The answer must consist only of the lines from the line with "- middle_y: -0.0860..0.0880" to the line with "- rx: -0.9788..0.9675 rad", both included, exactly as they stand below.
(Supplied information)
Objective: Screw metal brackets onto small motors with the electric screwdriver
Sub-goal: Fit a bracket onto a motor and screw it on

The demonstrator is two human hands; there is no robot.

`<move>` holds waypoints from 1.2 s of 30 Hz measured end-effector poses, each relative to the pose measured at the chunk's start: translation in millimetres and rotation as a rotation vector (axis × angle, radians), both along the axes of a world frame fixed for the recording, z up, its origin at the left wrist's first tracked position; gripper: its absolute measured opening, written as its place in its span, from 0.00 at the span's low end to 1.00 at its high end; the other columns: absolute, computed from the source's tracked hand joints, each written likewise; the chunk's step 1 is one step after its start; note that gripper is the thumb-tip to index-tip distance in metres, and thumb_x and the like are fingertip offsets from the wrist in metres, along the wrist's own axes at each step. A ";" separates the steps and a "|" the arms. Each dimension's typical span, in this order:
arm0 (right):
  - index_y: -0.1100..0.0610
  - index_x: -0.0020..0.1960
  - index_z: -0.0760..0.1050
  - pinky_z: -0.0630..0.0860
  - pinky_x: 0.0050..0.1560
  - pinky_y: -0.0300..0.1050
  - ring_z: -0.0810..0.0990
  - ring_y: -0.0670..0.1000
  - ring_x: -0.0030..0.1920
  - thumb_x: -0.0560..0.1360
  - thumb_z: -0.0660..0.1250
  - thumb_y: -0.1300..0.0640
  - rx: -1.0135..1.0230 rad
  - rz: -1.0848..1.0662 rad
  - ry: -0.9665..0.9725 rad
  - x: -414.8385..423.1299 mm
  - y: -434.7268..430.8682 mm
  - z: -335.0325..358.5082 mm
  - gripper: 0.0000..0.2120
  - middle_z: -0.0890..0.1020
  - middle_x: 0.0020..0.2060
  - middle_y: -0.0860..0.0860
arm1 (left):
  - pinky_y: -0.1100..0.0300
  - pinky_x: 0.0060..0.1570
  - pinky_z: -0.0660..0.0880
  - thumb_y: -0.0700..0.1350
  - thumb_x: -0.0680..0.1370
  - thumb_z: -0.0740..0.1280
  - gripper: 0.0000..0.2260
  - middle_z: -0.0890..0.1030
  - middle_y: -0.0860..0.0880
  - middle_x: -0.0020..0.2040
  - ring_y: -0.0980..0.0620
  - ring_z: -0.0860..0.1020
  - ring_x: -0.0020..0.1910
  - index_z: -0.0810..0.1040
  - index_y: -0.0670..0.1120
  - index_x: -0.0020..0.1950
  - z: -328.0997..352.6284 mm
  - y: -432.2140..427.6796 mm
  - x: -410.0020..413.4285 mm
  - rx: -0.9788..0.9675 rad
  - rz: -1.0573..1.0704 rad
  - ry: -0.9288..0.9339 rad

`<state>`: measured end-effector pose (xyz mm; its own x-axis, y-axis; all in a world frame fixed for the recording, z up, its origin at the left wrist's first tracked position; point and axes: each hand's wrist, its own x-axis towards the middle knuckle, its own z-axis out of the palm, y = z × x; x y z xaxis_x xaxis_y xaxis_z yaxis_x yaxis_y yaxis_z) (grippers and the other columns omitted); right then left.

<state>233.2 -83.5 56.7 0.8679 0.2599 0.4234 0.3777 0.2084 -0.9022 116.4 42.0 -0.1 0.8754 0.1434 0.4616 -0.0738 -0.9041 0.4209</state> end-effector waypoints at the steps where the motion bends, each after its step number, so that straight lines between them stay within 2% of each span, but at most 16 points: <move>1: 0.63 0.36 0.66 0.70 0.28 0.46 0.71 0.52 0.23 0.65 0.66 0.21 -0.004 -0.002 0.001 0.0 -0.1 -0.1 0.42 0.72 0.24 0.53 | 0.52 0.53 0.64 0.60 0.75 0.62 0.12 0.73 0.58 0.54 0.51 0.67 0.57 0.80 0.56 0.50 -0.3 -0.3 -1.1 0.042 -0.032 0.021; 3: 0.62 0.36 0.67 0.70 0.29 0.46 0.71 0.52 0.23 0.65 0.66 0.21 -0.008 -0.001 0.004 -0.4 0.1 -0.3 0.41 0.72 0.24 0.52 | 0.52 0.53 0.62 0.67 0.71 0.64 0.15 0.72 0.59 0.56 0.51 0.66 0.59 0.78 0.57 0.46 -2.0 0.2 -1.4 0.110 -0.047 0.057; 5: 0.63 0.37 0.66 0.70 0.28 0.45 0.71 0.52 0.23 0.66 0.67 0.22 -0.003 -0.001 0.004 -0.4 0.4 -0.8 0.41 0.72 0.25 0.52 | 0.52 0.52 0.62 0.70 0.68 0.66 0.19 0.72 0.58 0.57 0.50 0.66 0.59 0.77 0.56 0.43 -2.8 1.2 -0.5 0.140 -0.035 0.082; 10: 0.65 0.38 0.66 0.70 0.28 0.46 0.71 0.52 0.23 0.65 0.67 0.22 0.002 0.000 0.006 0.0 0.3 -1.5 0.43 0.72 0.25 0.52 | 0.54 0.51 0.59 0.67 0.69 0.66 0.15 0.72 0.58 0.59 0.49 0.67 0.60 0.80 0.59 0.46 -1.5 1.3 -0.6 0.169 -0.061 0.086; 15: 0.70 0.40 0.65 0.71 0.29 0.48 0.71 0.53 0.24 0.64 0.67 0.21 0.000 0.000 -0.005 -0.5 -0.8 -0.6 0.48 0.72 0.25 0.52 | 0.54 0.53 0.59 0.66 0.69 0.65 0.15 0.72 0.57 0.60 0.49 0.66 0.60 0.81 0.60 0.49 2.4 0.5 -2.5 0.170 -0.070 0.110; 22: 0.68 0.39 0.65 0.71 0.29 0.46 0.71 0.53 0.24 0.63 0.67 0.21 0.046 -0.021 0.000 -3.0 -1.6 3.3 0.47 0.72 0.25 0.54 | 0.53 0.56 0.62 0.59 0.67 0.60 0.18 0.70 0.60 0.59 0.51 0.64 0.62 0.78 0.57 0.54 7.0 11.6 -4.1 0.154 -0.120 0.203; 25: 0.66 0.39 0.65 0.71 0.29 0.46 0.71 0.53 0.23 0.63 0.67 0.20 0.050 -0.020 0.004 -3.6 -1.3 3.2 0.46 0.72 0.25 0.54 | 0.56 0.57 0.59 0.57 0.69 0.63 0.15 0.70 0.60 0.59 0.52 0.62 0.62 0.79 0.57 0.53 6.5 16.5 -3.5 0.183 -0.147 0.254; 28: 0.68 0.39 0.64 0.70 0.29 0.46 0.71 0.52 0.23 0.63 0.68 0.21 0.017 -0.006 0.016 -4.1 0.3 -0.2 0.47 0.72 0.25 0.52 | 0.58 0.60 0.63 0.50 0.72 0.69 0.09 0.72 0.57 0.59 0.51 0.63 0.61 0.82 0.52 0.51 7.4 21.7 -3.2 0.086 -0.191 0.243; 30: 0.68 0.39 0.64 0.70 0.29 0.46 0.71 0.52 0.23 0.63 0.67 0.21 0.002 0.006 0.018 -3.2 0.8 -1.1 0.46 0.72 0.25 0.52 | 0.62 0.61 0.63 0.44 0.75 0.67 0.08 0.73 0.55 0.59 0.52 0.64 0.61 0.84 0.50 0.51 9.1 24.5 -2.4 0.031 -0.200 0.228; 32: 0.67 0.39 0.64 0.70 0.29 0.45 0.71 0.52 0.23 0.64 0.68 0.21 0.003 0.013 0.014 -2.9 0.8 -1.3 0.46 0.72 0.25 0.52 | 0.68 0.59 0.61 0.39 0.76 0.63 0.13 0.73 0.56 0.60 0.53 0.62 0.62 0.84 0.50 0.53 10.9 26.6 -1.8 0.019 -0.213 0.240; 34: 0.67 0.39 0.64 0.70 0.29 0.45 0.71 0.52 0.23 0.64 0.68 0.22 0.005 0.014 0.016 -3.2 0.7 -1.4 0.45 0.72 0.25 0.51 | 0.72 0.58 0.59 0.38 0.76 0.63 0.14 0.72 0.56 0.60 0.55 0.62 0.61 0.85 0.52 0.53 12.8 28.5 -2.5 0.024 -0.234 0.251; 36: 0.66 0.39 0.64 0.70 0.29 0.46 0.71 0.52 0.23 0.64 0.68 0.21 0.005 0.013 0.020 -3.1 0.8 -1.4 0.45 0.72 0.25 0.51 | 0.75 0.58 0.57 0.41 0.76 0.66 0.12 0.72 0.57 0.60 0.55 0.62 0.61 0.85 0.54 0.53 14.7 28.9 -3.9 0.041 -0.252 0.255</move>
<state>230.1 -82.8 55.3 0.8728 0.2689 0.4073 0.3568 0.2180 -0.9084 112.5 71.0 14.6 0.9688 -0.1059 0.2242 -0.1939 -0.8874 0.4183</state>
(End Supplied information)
→ Solution:
  - middle_y: -0.0860..0.0880
  - middle_x: -0.0020..0.2040
  - ring_y: -0.0980..0.0620
  - ring_z: -0.0860..0.1020
  - ring_x: -0.0020..0.1910
  - index_z: -0.0810..0.1040
  - index_y: -0.0670..0.1120
  - index_x: -0.0020..0.1950
  - z: -328.0997..352.6284 mm
  - y: -432.2140..427.6796 mm
  - x: -410.0020..413.4285 mm
  - rx: -0.9788..0.9675 rad

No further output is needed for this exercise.